Наконец не выдерживаю и оборачиваюсь: два глаза, два круглых расширенных глаза острым блеском глядят, не моргнув, из–за плеч стоящих людей. И в этом взгляде столько остроты, столько дикого и поражающего, что я отворачиваюсь, но сейчас, словно меня тянет, опять подымаю глаза и слежу за ним. Он смотрит мимо меня, мимо людей, туда, в тот пустой и мертвый круг, где видны скрюченные руки.
Что–то болезненно поражает меня, и я перевожу глаза то на молодое мертвое лицо, то на чернобородое лицо, на котором видны одни только дикие глаза.
И вдруг схватываю сходство: сын!
С болезненным любопытством всматриваюсь в бородатого человека, у которого одни только дикие глаза, – да ведь это Михайло Иваныч, маляр, часто работавший на даче у моего хозяина!
Но что–то не позволяет мне заговорить с ним, а он, не отрываясь, смотрит на юное мертвое лицо.
Он не подходит к убитому сыну, не наклоняется, не плачет, не рассказывает своего горя.
Среди нас глухо и отрывочно перебрасываются:
– Совсем молодой...
– Крови не видать...
– Должно, в сердце...
– Много их тут легло.
– Гляди, и отец и мать есть...
Я тоже не могу оторваться и уйти, хотя стоять тут долго небезопасно – кругом шныряют шпионы, полиция и тех, в ком признают знакомых или родных убитого, уводят в участок, но неизвестно, доводят ли их туда и не лежат ли они так же где-нибудь на снегу.
Подъезжают сани. Взваливают мертвеца со скрюченными руками. Я не гляжу, но чувствую сзади остроту диких, безумных глаз. Сани уезжают. Я ухожу. Несколько раз меня обыскивают патрули.
Чьи–то тяжелые, торопливые измученные шаги догоняют. Он идет рядом со мной.
– Во... сын.
Я не расспрашиваю, идем молча.
Его степенное бородатое лицо, лицо артельного старосты или подрядчика, строгие под нависшими бровями глаза, неторопливые движения глубоко сосредоточенны и покойны. Он идет с опущенными глазами, и от этого лицо тяжело и неподвижно, как каменное. И говорит глухо:
– Ничего... ничего!..
Хрустит снег под тяжелыми одинокими шагами.
– Не признался к нему... это ничего... ничего, еще будет дело...
Улицы пусты. Одиноко стоят дома. Я по–прежнему иду молча; к тому непоправимо–огромному, роковому, что в этом человеке, я ничего не могу прибавить.
– Руки вверх!.. Есть оружие?
Обшаривают.
И вдруг он засмеялся, засмеялся им в лицо, засмеялся ртом, щеками, личными мускулами, но глаза не смеются, а глядят с тем же безумным блеском, как на мертвеца, глядят пылающей, неугасимой, нечеловеческой ненавистью, и из–за этих страшных глаз не видно и не слышно смеха.
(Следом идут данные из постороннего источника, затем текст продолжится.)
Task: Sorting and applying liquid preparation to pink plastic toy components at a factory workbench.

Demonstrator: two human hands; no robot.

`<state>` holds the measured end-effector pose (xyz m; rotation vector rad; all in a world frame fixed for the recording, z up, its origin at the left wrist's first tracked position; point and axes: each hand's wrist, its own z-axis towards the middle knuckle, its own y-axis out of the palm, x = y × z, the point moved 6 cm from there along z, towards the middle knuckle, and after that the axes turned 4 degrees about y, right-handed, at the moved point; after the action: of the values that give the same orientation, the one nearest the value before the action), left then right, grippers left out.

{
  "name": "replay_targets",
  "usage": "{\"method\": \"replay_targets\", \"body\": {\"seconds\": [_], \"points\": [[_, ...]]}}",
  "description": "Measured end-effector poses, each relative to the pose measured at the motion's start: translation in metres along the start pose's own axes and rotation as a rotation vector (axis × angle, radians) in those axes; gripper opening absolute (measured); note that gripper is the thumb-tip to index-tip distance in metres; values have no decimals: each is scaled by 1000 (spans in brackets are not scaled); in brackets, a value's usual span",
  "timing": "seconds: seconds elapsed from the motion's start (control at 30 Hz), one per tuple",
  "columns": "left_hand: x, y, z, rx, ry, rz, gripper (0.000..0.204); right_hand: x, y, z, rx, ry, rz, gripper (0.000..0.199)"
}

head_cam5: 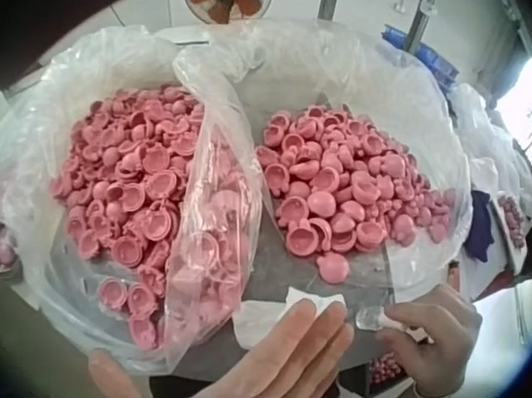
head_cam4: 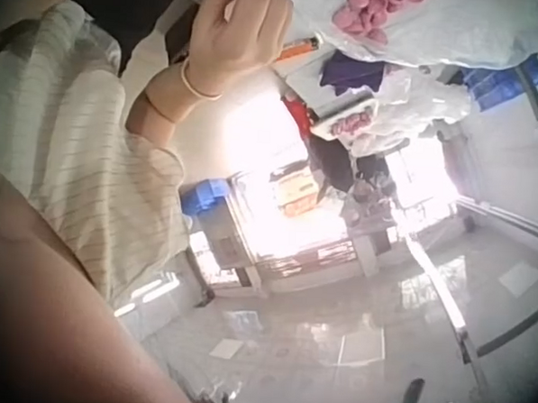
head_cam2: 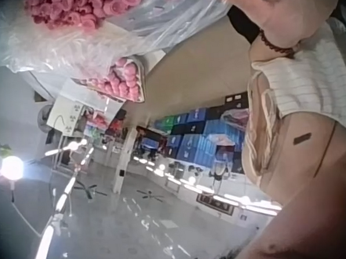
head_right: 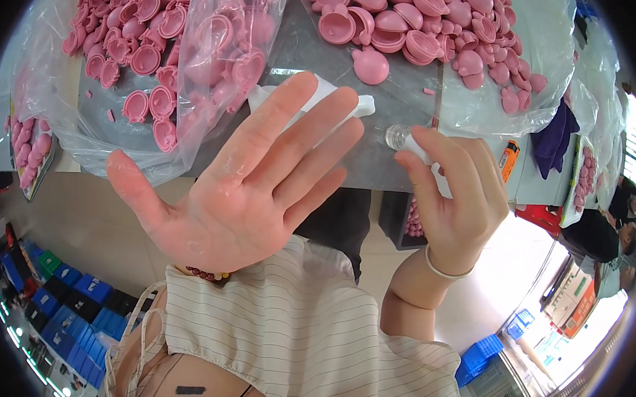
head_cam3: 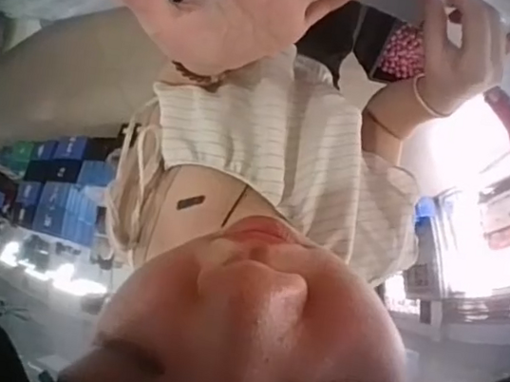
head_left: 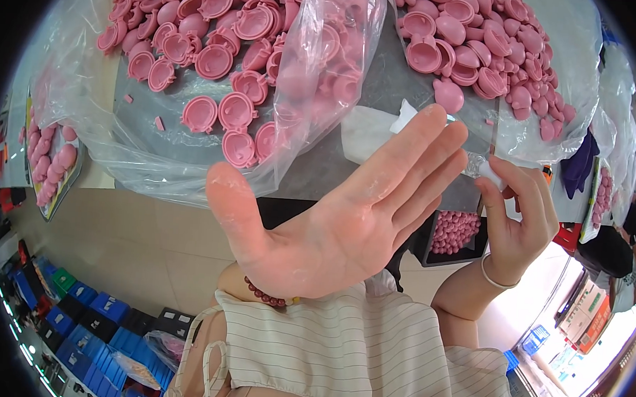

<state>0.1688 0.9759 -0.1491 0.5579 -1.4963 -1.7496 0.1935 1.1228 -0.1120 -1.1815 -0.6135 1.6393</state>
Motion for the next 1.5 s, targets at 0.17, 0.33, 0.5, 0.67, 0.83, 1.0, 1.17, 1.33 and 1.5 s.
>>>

– Ха–ха!.. ведь какая это сволочь!.. Вот вы наколошматили их, как тараканы дохлые лежат... ха–ха! лежат дохлые... а ведь которые остались... разве их узнаешь... которые остались?.. Ведь теперича они вас день и ночь караулить будут... ползе–ет... ползе–ет... на брюхе... из–за забора... из–за угла... с крыши бац! и готов ваш брат!.. Разве от него, от идола, убережешься, ежели ему все одно, сам себя к петле присудил. А? Хе–хе!.. кажную минуту готов будь...
Лица пасмурно темнеют.
– Ну, ну, ну... ступай... ступай, ладно.
С исковерканным злобой лицом к нему подскакивает плюгавенький солдатик, стуча прикладом о хрустящий снег:
– Сволочь!.. Али захотел... зараз тебя на месте... – и осекается на полуслове: на него глядят дикие глаза.
Они стоят друг перед другом, потом солдатик отворачивается, отходит. Мы идем дальше.
– Ну, прощайте.
– Прощайте... ничего!..
Я иду один по пустынной улице, сзади снова догоняют хрустящие шаги.
– Помните, на даче у вас работали... маляр, маляр–то какой был... другого такого мастера не найтить.
Лицо его дернулось судорогой, но глаза были сухи и блестящи.